■ Your assignment: Output the entries below so that they read exactly as they do now.

○ ○ ○ ○ ○ ○ ○

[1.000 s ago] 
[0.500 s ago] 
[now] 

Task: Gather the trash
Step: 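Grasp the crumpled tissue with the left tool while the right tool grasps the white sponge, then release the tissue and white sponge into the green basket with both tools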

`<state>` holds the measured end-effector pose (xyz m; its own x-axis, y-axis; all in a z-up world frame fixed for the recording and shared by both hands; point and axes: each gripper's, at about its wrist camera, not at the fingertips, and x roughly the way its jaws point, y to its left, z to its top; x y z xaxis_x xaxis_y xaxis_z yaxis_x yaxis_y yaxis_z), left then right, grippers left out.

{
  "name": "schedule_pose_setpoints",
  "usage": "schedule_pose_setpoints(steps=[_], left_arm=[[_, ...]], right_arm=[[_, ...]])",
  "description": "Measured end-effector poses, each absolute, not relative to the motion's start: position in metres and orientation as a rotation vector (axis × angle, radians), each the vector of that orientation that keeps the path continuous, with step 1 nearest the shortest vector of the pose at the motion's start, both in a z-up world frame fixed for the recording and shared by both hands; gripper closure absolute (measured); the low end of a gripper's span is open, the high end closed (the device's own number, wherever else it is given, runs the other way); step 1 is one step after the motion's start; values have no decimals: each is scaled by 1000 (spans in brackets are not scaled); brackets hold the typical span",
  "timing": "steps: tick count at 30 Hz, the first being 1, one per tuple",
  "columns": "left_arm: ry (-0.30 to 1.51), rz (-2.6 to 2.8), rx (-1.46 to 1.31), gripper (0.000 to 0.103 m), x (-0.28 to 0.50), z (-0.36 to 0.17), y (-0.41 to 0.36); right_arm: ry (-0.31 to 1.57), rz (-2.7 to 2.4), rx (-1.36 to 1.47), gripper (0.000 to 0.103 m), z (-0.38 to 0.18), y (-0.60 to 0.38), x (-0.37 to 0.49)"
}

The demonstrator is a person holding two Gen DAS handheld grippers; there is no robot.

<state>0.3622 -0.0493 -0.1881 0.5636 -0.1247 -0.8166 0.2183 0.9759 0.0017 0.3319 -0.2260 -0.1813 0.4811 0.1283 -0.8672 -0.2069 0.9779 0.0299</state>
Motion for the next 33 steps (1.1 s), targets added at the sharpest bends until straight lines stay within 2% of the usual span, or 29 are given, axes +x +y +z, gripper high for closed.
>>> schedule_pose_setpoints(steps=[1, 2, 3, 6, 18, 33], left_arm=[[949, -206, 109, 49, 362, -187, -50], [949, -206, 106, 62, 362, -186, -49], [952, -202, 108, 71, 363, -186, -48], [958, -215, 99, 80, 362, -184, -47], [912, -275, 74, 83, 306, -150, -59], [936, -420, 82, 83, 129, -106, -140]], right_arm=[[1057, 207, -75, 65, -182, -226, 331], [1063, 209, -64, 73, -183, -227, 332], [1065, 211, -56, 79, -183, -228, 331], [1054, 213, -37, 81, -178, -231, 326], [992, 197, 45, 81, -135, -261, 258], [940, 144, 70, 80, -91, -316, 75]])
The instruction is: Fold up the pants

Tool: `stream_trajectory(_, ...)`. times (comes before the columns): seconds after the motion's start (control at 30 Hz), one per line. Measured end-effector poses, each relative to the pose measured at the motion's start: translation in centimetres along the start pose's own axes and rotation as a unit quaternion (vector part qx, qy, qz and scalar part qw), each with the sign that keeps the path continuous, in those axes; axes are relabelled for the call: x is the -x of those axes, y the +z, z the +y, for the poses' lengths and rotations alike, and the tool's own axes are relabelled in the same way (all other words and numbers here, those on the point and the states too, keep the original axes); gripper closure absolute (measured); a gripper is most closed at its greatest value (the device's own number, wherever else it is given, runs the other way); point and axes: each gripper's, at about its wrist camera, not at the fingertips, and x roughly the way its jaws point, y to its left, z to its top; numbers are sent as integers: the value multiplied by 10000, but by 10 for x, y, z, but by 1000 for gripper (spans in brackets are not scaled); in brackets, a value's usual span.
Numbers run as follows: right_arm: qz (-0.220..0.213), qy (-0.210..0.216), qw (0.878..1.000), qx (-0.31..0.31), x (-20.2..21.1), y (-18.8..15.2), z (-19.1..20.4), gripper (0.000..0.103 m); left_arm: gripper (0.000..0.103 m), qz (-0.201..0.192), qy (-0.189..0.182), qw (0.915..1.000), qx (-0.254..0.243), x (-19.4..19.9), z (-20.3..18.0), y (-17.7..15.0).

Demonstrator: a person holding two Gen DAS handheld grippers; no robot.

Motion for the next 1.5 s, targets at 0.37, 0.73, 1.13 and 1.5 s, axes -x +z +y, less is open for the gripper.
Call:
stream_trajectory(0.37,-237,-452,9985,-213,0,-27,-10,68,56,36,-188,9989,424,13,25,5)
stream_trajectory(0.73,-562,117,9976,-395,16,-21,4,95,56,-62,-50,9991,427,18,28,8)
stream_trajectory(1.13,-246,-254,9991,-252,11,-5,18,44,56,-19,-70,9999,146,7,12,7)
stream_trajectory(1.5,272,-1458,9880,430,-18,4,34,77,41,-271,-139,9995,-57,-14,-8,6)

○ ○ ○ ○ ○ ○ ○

■ Result of this task:
[1.000 s ago] 
[0.500 s ago] 
[now] 

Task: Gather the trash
Step: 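Grasp the crumpled tissue with the left tool while the right tool grasps the white sponge, then release the tissue and white sponge into the green basket with both tools
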
`<state>` holds the measured end-effector pose (xyz m; its own x-axis, y-axis; all in a z-up world frame fixed for the recording and shared by both hands; point and axes: each gripper's, at about its wrist camera, not at the fingertips, and x roughly the way its jaws point, y to its left, z to its top; x y z xaxis_x xaxis_y xaxis_z yaxis_x yaxis_y yaxis_z), left then right, grippers left out.

{
  "name": "schedule_pose_setpoints",
  "usage": "schedule_pose_setpoints(steps=[_], left_arm=[[_, ...]], right_arm=[[_, ...]])",
  "description": "Measured end-effector poses, each absolute, not relative to the motion's start: position in metres and orientation as a rotation vector (axis × angle, radians), each the vector of that orientation that keeps the path continuous, with step 1 nearest the shortest vector of the pose at the motion's start, both in a z-up world frame fixed for the recording and shared by both hands; gripper closure absolute (measured); the low end of a gripper's span is open, the high end closed (the device's own number, wherever else it is given, runs the other way); step 1 is one step after the motion's start; values have no decimals: each is scaled by 1000 (spans in brackets are not scaled); brackets hold the typical span",
  "timing": "steps: tick count at 30 Hz, the first being 1, one per tuple",
  "columns": "left_arm: ry (-0.30 to 1.51), rz (-2.6 to 2.8), rx (-1.46 to 1.31), gripper (0.000 to 0.103 m), x (-0.28 to 0.50), z (-0.36 to 0.17), y (-0.41 to 0.36); right_arm: ry (-0.31 to 1.57), rz (-2.7 to 2.4), rx (-1.36 to 1.47), gripper (0.000 to 0.103 m), z (-0.38 to 0.18), y (-0.60 to 0.38), x (-0.37 to 0.49)"
}

The demonstrator is a person holding two Gen DAS handheld grippers; there is no robot.

<state>0.3622 -0.0493 -0.1881 0.5636 -0.1247 -0.8166 0.2183 0.9759 0.0017 0.3319 -0.2260 -0.1813 0.4811 0.1283 -0.8672 -0.2069 0.9779 0.0299</state>
Motion for the next 33 steps (1.1 s), targets added at the sharpest bends until straight lines stay within 2% of the usual span, or 29 are given, axes +x +y +z, gripper high for closed.
>>> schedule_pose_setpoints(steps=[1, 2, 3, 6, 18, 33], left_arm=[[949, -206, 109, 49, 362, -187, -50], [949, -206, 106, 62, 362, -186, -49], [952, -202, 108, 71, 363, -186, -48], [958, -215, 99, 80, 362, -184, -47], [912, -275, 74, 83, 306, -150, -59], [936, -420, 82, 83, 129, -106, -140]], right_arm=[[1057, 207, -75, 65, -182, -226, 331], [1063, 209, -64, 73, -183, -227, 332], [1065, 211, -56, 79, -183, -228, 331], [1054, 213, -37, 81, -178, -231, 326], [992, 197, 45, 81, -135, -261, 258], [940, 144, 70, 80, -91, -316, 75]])
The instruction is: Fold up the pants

Tool: `stream_trajectory(_, ...)`. times (comes before the columns): seconds after the motion's start (control at 30 Hz), one per line. Measured end-effector poses, each relative to the pose measured at the motion's start: translation in centimetres along the start pose's own axes and rotation as a unit quaternion (vector part qx, qy, qz and scalar part qw), each with the sign that keeps the path continuous, in those axes; axes are relabelled for the call: x is the -x of those axes, y the +z, z the +y, for the poses' lengths and rotations alike, and the tool's own axes are relabelled in the same way (all other words and numbers here, those on the point and the states too, keep the original axes); gripper closure absolute (measured); a gripper is most closed at its greatest value (the device's own number, wherever else it is given, runs the other way); point and axes: each gripper's, at about its wrist camera, not at the fingertips, and x roughly the way its jaws point, y to its left, z to its top; numbers are sent as integers: the value multiplied by 10000, but by 10 for x, y, z, but by 1000 for gripper (spans in brackets are not scaled); in brackets, a value's usual span.
Numbers run as follows: right_arm: qz (-0.220..0.213), qy (-0.210..0.216), qw (0.878..1.000), qx (-0.31..0.31), x (-20.2..21.1), y (-18.8..15.2), z (-19.1..20.4), gripper (0.000..0.103 m); left_arm: gripper (0.000..0.103 m), qz (-0.201..0.192), qy (-0.189..0.182), qw (0.915..1.000), qx (-0.254..0.243), x (-19.4..19.9), z (-20.3..18.0), y (-17.7..15.0).

Demonstrator: a person holding two Gen DAS handheld grippers; no robot.

Motion for the next 1.5 s, targets at 0.37, 0.73, 1.13 and 1.5 s, axes -x +z +y, less is open for the gripper.
Call:
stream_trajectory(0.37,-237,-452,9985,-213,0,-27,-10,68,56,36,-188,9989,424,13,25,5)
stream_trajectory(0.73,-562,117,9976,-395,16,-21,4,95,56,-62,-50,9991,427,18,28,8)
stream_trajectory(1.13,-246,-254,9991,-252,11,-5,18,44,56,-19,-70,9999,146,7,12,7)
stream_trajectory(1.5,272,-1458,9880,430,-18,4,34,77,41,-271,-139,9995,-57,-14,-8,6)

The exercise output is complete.